Flannel Jesus wrote: Thu Aug 11, 2022 7:32 am
bahman wrote: Wed Aug 10, 2022 8:55 pm
Flannel Jesus wrote: Wed Aug 10, 2022 5:36 pm
Yes, I have every problem with it. What does bias have to do with it?
It is pretty obvious. If you have a bias toward one option (for example you like one over another) then you may choose the option you like because you are biased by it so your decision is not free.
Flannel Jesus wrote: Wed Aug 10, 2022 5:36 pm And there's nothing incompatible between "choosing between options" and determinism, yet you're putting them at complete odds with each other.
Yes, if the decision is conditional by which I mean you prefer one over another.

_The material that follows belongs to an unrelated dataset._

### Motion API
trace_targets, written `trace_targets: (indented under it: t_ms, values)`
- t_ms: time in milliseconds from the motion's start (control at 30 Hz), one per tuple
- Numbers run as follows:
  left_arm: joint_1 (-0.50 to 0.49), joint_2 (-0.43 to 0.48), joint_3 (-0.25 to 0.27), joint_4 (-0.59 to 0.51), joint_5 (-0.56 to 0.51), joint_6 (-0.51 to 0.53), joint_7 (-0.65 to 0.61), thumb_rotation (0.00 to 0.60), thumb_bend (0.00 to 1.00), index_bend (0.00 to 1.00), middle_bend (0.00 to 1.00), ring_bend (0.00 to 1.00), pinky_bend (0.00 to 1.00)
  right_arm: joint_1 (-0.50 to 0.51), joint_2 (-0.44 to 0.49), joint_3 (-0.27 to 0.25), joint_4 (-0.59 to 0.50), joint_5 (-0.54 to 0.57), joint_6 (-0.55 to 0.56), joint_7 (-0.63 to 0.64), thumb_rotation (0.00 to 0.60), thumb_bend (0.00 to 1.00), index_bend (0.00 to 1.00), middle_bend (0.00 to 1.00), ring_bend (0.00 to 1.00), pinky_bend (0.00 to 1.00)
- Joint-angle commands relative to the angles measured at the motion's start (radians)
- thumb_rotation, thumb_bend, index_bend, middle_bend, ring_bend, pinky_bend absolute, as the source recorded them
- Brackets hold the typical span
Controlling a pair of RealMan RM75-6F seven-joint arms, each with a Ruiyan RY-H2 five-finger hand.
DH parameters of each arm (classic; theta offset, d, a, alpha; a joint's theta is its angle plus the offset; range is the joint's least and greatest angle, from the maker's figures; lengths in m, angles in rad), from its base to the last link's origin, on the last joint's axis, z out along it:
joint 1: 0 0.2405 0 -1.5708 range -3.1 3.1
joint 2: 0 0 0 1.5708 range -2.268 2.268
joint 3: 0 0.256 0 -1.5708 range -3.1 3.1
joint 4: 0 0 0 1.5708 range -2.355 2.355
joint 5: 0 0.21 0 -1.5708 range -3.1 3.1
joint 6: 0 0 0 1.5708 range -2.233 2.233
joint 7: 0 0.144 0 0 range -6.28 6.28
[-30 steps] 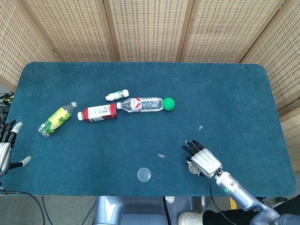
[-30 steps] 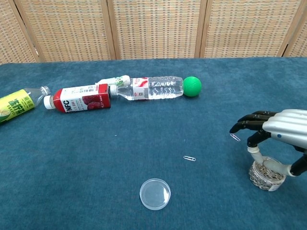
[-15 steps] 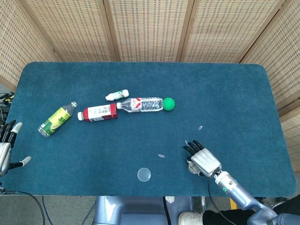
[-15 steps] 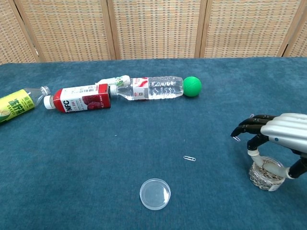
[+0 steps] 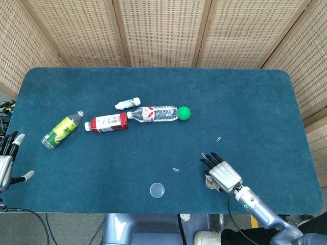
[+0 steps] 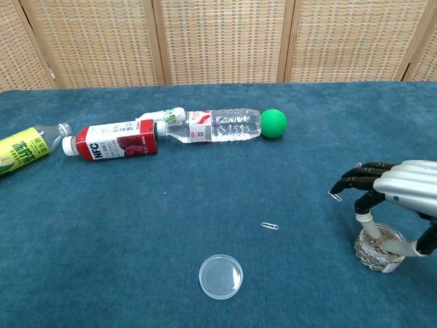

Flannel Jesus wrote: Wed Aug 10, 2022 5:36 pm A deterministic chess engine also chooses between options, it's deterministic all the same.
A chess engine can make a conditional decision rather than a free decision. Here we are talking about free decision.
This seems like the least useful, least desirable conception of free will I've ever heard of.
There is no other option, like it or not. A decision is either free or non-free. In the first case, you are not biased by any option but in the second case, you are biased by one option. Do you have another option in your mind?
Flannel Jesus wrote: Wed Aug 10, 2022 5:36 pm You only have free will when it's a decision that you don't care about. Who cares about this definition of free will? Not me.
Free will is important. It not only resolves the halting problem but also allows you to decide against your wishes.
Flannel Jesus wrote: Wed Aug 10, 2022 5:36 pm Also, the ability to choose between two options that are basically equal to us doesn't rely on determinism being false.
It means that a deterministic system halts.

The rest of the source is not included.